Does my patient have hemochromatosis?
|Performed by||Parnassus & Mission Bay Chemistry|
|In House Availability||Test available 24 hours per day 7 days per week|
|Collection Instructions||Draw w/o hemolysis, which may artifactually increase the result. To avoid contamination, do not allow the specimen to come into contact with glass.|
|Container type||Gold top|
|Amount to Collect||2 mL blood|
|Preferred volume||1 mL serum|
|Min. Volume||0.8 mL serum|
1. Normal range for infants 0-1 year adapted from "Fundamentals of Clinical Chemistry" Tietz, 5th edition, 2001.

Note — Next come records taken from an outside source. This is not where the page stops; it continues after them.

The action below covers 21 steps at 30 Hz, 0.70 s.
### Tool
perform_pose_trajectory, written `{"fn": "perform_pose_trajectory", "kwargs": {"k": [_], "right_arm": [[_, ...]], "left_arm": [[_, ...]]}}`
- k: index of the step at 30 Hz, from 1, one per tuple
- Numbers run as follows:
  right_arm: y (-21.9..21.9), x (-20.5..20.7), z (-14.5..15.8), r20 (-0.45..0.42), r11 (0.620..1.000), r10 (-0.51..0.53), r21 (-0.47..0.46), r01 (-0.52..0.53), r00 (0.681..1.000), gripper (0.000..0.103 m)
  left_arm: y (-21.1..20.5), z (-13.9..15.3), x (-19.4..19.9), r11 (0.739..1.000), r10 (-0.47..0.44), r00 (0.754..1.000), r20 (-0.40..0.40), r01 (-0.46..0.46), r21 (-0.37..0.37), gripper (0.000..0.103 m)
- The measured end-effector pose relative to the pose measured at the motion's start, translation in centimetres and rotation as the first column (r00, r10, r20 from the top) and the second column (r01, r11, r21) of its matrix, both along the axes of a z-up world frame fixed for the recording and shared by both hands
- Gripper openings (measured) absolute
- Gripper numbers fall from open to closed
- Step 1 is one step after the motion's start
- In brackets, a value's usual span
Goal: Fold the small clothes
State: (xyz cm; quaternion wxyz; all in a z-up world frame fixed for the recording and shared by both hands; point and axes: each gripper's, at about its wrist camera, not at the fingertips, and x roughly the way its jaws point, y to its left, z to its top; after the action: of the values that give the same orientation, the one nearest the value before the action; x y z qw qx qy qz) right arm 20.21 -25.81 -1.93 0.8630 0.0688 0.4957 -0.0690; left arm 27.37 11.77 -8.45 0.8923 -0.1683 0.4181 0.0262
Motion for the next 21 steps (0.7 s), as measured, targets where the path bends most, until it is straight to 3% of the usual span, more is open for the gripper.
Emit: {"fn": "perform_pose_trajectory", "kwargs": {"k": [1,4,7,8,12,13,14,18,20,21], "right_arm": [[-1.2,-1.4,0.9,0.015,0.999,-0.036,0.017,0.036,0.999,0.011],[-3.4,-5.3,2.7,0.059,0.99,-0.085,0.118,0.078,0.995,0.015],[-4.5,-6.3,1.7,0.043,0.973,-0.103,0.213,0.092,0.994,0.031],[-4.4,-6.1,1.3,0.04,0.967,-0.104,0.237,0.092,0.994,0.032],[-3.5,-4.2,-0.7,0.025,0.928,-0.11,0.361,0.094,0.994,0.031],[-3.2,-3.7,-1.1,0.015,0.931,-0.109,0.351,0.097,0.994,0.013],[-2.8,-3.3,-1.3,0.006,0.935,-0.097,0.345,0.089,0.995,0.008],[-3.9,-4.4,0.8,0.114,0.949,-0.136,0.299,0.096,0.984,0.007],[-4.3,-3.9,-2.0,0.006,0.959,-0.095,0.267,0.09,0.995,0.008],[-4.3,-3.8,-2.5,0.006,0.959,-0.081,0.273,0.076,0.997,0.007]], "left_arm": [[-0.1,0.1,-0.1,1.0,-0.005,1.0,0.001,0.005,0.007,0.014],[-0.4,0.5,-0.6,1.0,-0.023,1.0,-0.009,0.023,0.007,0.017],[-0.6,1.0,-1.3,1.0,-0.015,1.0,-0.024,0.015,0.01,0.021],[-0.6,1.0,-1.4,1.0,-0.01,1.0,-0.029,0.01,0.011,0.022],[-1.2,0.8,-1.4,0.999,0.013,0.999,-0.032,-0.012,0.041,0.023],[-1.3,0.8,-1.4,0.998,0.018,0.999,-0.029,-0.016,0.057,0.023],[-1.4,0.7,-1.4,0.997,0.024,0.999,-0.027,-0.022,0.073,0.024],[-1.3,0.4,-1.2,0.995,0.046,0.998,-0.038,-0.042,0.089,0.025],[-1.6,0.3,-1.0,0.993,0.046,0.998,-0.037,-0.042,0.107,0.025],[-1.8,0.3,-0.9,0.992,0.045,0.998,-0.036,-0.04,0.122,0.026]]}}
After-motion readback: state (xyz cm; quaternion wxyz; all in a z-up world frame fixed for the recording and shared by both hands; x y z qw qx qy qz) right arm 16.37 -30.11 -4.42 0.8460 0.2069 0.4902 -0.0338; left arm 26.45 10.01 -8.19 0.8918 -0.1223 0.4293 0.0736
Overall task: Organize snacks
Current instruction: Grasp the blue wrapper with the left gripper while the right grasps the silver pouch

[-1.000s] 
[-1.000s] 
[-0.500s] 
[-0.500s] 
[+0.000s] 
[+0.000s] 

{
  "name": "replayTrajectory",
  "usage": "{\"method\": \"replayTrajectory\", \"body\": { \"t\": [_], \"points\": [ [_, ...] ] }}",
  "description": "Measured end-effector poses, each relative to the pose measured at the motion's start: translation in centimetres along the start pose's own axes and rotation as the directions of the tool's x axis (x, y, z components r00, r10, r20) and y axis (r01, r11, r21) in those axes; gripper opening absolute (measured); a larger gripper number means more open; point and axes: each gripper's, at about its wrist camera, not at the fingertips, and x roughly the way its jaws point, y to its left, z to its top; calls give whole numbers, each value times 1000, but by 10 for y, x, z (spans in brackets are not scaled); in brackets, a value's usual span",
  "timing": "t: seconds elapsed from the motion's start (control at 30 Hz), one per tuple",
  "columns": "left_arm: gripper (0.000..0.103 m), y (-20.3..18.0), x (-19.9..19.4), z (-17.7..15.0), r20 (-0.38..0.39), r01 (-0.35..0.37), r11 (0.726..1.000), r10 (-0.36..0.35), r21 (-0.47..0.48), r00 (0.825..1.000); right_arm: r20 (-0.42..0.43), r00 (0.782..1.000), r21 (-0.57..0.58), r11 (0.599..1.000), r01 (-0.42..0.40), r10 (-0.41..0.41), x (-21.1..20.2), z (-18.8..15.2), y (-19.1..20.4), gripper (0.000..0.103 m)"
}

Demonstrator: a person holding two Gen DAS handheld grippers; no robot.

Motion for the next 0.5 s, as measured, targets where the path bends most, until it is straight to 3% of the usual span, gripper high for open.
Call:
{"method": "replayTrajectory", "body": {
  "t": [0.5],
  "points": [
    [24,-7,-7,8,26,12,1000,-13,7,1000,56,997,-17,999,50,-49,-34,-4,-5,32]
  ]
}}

2. Normal range for children 1-18 years adopted from Soldin, Steven J, "Pediatric Reference Intervals", 6th edition, AACC Press, 2007, method 1.
3. Normal range for adults was determined by testing 271 male and female healthy blood donors at UCSF.
|Turn around times||Stat 1 hour, Routine 1 day|
|Additional information||To convert µg/dL to µmol/L (SI units) multiply by x 0.179
Gadolinium MR contrast agents including Gadodiamide (Omniscan), Gadoversetamide (Optimark), Gadopentetate Dimeglumine (Magnevist), and Gadoterdiol (Prohance), have been shown to interfere with certain colorimetric assays used in the measurement of various serum cations including iron, magnesium, and calcium.
The UCSF clinical labs utilize a colorimetric assay for the measurement of both serum iron and serum magnesium that are subject to this interference. For serum iron, gadolinium containing agents (Gadodiamide, Gadoversetamide, and Gadopentetate) may produce a falsely low result (on average, 75, 78, and 88% respectively, of the actual iron concentration).
See "Calcium" and "Magnesium" entries for respective interferences.
Reference:Proctor et al. Gadolinium Magnetic Resonance contrast Agents produce Analytic Interference in Multiple Serum Assays. Am J Clin Pathol. 2004;121:282-292.